用于医疗用途的电离辐射的一个重要来源是计算机断层扫描 (CT)。据估计,美国每年进行超过 8400 万次 CT 扫描。由于颈部区域包含多个对电离辐射非常敏感的器官和组织,例如甲状腺,因此颈部区域的 CT 通常用于各种临床原因。本研究的目标是评估患者对放射敏感器官的剂量和过去在利雅得护理医院接受的 CT 颈部手术期间所接受的有效剂量。共对54名患者进行CT治疗。患者年龄平均为 41.5-15.5 岁,差异很大 (21-73)。使用基于蒙特卡罗模拟的计算机软件,评估器官和有效剂量。国际放射防护委员会 (ICRP) 风险变量用于计算患者对特定器官的放射风险。CT颈部检查的患者剂量长度乘积(DLP,mGy.cm)为993.3±539.5(267.3-2441.7)。每层体积 CT 剂量 (CTDIvol (mGy)) 的平均值和范围为 1.5 ± 3.9 (3.91–22.55)。每次手术的总有效剂量 (mSv) 范围为 1.3 至 11.7,平均值为 2.8 mSv。在治疗过程中,患者的颈部 CT 手术已经重复了多达 7 次。恶性肿瘤的风险是 1x10 CT 颈部检查的剂量长度乘积 (DLP, mGy.cm) 为 993.3 ± 539.5 (267.3–2441.7)。每层体积 CT 剂量 (CTDIvol (mGy)) 的平均值和范围为 1.5 ± 3.9 (3.91–22.55)。每次手术的总有效剂量 (mSv) 范围为 1.3 至 11.7,平均值为 2.8 mSv。在治疗过程中,患者的颈部 CT 手术已经重复了多达 7 次。

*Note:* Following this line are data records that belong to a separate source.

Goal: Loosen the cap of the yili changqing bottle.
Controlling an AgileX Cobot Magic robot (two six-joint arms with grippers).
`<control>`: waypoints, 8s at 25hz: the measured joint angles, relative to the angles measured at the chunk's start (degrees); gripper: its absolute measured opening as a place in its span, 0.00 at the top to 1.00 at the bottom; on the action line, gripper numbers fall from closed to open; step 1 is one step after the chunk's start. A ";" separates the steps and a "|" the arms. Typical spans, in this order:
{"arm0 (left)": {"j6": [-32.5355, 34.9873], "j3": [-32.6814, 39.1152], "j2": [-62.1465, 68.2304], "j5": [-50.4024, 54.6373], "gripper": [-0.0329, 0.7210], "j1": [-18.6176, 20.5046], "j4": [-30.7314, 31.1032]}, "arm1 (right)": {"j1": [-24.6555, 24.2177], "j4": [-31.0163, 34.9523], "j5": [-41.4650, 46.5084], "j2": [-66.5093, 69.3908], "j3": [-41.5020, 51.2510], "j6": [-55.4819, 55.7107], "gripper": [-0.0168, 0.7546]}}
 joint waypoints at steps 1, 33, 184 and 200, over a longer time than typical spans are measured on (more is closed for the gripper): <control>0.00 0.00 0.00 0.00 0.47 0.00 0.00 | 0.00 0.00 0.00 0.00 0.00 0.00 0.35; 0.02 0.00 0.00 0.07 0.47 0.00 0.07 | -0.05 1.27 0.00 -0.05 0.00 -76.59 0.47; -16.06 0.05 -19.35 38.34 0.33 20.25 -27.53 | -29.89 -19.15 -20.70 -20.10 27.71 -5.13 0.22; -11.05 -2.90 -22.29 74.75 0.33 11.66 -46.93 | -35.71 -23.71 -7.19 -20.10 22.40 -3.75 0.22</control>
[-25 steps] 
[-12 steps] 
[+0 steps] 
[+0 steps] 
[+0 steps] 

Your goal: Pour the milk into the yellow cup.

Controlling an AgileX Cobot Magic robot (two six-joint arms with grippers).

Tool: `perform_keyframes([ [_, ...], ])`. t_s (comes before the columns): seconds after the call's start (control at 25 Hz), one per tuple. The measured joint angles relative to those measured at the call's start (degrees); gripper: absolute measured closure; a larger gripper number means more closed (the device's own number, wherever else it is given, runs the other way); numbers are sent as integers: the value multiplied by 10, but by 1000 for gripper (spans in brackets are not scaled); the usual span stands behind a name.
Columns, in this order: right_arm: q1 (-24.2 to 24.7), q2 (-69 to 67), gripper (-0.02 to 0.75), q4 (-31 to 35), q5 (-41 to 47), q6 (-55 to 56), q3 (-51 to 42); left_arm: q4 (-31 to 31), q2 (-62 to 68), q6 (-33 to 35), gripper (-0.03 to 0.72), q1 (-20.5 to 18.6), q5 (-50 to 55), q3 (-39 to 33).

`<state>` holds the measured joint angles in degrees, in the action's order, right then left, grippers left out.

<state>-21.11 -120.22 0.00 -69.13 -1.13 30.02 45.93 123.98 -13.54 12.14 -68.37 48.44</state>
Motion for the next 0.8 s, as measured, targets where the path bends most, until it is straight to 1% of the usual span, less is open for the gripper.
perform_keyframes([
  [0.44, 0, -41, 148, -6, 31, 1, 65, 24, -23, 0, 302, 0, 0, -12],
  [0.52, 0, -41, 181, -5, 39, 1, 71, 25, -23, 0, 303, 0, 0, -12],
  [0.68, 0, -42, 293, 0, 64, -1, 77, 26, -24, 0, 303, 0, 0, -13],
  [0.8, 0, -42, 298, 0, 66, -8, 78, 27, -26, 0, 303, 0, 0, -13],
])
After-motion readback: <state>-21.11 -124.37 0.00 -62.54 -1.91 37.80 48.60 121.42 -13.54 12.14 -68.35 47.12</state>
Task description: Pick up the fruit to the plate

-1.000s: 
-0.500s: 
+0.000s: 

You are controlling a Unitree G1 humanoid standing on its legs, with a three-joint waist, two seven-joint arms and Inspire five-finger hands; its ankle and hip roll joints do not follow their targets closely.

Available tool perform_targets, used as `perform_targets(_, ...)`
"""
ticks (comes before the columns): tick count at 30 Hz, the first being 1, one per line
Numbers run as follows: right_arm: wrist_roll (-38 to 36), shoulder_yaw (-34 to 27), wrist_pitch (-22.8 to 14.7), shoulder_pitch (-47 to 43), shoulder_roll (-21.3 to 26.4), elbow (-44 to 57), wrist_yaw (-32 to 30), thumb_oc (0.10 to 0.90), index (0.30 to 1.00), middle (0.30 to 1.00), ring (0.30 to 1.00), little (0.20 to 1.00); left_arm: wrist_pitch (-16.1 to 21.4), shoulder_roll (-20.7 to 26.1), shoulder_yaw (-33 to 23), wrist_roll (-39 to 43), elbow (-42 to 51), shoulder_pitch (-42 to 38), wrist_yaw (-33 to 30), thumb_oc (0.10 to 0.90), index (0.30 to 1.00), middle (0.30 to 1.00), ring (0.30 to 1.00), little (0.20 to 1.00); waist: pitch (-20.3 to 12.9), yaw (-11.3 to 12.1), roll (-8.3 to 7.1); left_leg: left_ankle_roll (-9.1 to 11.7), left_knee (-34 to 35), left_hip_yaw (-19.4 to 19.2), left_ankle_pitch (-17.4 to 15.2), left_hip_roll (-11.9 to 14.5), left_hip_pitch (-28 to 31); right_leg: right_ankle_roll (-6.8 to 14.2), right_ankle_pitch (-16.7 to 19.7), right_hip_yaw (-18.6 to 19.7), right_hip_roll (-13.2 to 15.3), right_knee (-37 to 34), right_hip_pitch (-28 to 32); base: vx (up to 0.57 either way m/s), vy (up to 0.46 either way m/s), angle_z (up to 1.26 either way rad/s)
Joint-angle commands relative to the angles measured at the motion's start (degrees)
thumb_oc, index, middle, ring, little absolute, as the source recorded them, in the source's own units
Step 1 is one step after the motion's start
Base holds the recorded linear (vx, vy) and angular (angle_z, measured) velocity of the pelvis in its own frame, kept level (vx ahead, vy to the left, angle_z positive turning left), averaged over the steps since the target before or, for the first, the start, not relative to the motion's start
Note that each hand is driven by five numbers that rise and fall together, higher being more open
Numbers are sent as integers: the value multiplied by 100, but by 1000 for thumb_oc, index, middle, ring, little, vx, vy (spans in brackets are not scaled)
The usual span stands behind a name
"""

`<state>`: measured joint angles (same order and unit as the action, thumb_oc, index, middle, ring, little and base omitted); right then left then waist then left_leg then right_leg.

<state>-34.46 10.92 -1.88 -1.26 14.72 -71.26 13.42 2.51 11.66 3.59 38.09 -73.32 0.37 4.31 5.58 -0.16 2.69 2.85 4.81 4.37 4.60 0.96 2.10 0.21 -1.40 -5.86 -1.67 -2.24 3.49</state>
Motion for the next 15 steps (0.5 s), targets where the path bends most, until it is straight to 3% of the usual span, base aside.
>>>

恶性肿瘤的风险是 1x10 CT 颈部检查的剂量长度乘积 (DLP, mGy.cm) 为 993.3 ± 539.5 (267.3–2441.7)。每层体积 CT 剂量 (CTDIvol (mGy)) 的平均值和范围为 1.5 ± 3.9 (3.91–22.55)。每次手术的总有效剂量 (mSv) 范围为 1.3 至 11.7,平均值为 2.8 mSv。在治疗过程中,患者的颈部 CT 手术已经重复了多达 7 次。恶性肿瘤的风险是 1x10-6 CT 程序。研究表明,患者接受的剂量差异很大,高达 9 倍。有必要优化图像采集协议和扫描长度,以减少不必要的风险。